Records shown Start Marker
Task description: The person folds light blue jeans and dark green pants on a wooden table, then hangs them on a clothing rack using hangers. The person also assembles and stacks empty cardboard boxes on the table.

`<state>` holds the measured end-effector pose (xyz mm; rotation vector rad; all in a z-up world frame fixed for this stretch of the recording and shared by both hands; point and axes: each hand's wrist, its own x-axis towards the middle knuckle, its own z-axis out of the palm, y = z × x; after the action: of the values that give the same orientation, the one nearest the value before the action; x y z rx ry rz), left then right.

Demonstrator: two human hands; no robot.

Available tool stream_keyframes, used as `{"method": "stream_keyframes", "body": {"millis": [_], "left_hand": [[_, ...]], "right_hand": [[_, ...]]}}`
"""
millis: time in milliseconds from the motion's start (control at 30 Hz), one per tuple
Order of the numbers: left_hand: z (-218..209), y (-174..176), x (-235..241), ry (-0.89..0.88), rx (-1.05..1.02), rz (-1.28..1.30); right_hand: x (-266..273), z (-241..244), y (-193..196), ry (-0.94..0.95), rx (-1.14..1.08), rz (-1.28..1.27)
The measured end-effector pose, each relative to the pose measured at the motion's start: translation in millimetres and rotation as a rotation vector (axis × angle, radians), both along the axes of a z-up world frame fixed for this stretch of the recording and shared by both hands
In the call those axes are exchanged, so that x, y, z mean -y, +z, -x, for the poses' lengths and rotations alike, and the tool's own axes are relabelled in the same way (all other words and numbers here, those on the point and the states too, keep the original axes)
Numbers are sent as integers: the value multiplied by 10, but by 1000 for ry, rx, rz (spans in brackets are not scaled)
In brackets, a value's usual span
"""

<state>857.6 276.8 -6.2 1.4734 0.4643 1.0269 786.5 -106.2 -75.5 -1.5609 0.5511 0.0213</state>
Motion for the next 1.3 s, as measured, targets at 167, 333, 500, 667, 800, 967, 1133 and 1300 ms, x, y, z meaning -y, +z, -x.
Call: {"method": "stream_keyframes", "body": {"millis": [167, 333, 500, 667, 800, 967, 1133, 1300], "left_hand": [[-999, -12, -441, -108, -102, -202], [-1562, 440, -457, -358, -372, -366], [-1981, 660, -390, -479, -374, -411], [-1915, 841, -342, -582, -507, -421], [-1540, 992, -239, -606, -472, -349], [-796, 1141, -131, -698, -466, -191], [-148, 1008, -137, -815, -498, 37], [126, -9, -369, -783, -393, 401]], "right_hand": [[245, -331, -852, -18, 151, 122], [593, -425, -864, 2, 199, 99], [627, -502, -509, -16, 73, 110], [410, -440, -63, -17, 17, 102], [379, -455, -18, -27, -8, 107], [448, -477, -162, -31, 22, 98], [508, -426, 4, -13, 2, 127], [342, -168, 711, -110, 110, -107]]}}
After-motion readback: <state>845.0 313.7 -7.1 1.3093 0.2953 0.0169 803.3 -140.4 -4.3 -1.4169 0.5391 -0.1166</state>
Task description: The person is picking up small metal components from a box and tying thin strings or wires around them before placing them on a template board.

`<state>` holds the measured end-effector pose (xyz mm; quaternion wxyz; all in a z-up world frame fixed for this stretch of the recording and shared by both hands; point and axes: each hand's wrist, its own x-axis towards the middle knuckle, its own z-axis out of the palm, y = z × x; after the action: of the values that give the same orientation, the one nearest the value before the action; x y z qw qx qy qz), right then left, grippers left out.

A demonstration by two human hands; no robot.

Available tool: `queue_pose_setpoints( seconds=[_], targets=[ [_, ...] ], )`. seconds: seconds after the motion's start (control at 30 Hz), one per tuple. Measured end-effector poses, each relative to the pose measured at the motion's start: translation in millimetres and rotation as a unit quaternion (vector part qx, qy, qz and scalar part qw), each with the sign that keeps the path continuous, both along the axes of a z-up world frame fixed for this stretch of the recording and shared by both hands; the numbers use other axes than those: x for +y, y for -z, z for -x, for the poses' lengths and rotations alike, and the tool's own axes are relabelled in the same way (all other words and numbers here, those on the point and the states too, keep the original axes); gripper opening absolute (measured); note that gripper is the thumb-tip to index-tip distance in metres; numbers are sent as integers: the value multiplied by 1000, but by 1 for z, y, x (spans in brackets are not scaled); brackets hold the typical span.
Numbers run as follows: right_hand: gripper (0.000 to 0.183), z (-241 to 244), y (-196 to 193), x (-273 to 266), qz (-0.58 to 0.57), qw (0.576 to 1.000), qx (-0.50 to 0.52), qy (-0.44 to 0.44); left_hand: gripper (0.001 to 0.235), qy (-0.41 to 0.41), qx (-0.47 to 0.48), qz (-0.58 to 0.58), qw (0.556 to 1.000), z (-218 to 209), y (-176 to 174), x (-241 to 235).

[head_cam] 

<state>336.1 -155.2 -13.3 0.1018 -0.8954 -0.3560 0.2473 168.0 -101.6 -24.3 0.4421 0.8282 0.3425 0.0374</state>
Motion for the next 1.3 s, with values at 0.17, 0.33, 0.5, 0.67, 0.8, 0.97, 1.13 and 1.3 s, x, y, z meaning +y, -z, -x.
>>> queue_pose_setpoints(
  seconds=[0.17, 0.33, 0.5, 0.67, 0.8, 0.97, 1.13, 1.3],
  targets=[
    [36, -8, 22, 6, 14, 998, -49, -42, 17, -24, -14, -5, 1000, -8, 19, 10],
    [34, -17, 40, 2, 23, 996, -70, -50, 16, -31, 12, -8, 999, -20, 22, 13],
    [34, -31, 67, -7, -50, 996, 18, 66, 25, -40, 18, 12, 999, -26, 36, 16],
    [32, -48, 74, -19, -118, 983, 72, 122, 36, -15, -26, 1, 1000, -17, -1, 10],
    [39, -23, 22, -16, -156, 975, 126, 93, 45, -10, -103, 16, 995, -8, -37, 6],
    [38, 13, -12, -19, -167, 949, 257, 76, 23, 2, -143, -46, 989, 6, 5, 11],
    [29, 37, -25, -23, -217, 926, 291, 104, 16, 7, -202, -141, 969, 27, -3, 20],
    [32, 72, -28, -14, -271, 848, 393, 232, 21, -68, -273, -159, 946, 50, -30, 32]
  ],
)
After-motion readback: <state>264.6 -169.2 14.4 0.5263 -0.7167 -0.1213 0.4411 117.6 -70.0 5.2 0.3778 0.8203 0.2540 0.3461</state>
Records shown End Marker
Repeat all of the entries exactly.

> Output of the task
Task description: The person folds light blue jeans and dark green pants on a wooden table, then hangs them on a clothing rack using hangers. The person also assembles and stacks empty cardboard boxes on the table.

`<state>` holds the measured end-effector pose (xyz mm; rotation vector rad; all in a z-up world frame fixed for this stretch of the recording and shared by both hands; point and axes: each hand's wrist, its own x-axis towards the middle knuckle, its own z-axis out of the palm, y = z × x; after the action: of the values that give the same orientation, the one nearest the value before the action; x y z rx ry rz), left then right.

Demonstrator: two human hands; no robot.

Available tool stream_keyframes, used as `{"method": "stream_keyframes", "body": {"millis": [_], "left_hand": [[_, ...]], "right_hand": [[_, ...]]}}`
"""
millis: time in milliseconds from the motion's start (control at 30 Hz), one per tuple
Order of the numbers: left_hand: z (-218..209), y (-174..176), x (-235..241), ry (-0.89..0.88), rx (-1.05..1.02), rz (-1.28..1.30); right_hand: x (-266..273), z (-241..244), y (-193..196), ry (-0.94..0.95), rx (-1.14..1.08), rz (-1.28..1.27)
The measured end-effector pose, each relative to the pose measured at the motion's start: translation in millimetres and rotation as a rotation vector (axis × angle, radians), both along the axes of a z-up world frame fixed for this stretch of the recording and shared by both hands
In the call those axes are exchanged, so that x, y, z mean -y, +z, -x, for the poses' lengths and rotations alike, and the tool's own axes are relabelled in the same way (all other words and numbers here, those on the point and the states too, keep the original axes)
Numbers are sent as integers: the value multiplied by 10, but by 1000 for ry, rx, rz (spans in brackets are not scaled)
In brackets, a value's usual span
"""

<state>857.6 276.8 -6.2 1.4734 0.4643 1.0269 786.5 -106.2 -75.5 -1.5609 0.5511 0.0213</state>
Motion for the next 1.3 s, as measured, targets at 167, 333, 500, 667, 800, 967, 1133 and 1300 ms, x, y, z meaning -y, +z, -x.
Call: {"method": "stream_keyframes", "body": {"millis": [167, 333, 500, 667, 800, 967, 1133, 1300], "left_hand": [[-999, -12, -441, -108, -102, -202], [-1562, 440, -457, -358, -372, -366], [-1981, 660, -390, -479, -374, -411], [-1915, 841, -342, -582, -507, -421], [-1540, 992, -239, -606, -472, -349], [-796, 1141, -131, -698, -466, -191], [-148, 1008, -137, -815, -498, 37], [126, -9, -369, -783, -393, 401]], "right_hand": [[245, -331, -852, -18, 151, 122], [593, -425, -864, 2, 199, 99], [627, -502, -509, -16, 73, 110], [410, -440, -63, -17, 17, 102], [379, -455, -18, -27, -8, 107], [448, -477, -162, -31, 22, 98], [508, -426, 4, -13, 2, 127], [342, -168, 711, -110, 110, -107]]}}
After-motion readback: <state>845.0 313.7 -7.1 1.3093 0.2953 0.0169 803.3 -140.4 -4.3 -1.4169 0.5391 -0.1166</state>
Task description: The person is picking up small metal components from a box and tying thin strings or wires around them before placing them on a template board.

`<state>` holds the measured end-effector pose (xyz mm; quaternion wxyz; all in a z-up world frame fixed for this stretch of the recording and shared by both hands; point and axes: each hand's wrist, its own x-axis towards the middle knuckle, its own z-axis out of the palm, y = z × x; after the action: of the values that give the same orientation, the one nearest the value before the action; x y z qw qx qy qz), right then left, grippers left out.

A demonstration by two human hands; no robot.

Available tool: `queue_pose_setpoints( seconds=[_], targets=[ [_, ...] ], )`. seconds: seconds after the motion's start (control at 30 Hz), one per tuple. Measured end-effector poses, each relative to the pose measured at the motion's start: translation in millimetres and rotation as a unit quaternion (vector part qx, qy, qz and scalar part qw), each with the sign that keeps the path continuous, both along the axes of a z-up world frame fixed for this stretch of the recording and shared by both hands; the numbers use other axes than those: x for +y, y for -z, z for -x, for the poses' lengths and rotations alike, and the tool's own axes are relabelled in the same way (all other words and numbers here, those on the point and the states too, keep the original axes); gripper opening absolute (measured); note that gripper is the thumb-tip to index-tip distance in metres; numbers are sent as integers: the value multiplied by 1000, but by 1 for z, y, x (spans in brackets are not scaled); brackets hold the typical span.
Numbers run as follows: right_hand: gripper (0.000 to 0.183), z (-241 to 244), y (-196 to 193), x (-273 to 266), qz (-0.58 to 0.57), qw (0.576 to 1.000), qx (-0.50 to 0.52), qy (-0.44 to 0.44); left_hand: gripper (0.001 to 0.235), qy (-0.41 to 0.41), qx (-0.47 to 0.48), qz (-0.58 to 0.58), qw (0.556 to 1.000), z (-218 to 209), y (-176 to 174), x (-241 to 235).

[head_cam] 

<state>336.1 -155.2 -13.3 0.1018 -0.8954 -0.3560 0.2473 168.0 -101.6 -24.3 0.4421 0.8282 0.3425 0.0374</state>
Motion for the next 1.3 s, with values at 0.17, 0.33, 0.5, 0.67, 0.8, 0.97, 1.13 and 1.3 s, x, y, z meaning +y, -z, -x.
>>> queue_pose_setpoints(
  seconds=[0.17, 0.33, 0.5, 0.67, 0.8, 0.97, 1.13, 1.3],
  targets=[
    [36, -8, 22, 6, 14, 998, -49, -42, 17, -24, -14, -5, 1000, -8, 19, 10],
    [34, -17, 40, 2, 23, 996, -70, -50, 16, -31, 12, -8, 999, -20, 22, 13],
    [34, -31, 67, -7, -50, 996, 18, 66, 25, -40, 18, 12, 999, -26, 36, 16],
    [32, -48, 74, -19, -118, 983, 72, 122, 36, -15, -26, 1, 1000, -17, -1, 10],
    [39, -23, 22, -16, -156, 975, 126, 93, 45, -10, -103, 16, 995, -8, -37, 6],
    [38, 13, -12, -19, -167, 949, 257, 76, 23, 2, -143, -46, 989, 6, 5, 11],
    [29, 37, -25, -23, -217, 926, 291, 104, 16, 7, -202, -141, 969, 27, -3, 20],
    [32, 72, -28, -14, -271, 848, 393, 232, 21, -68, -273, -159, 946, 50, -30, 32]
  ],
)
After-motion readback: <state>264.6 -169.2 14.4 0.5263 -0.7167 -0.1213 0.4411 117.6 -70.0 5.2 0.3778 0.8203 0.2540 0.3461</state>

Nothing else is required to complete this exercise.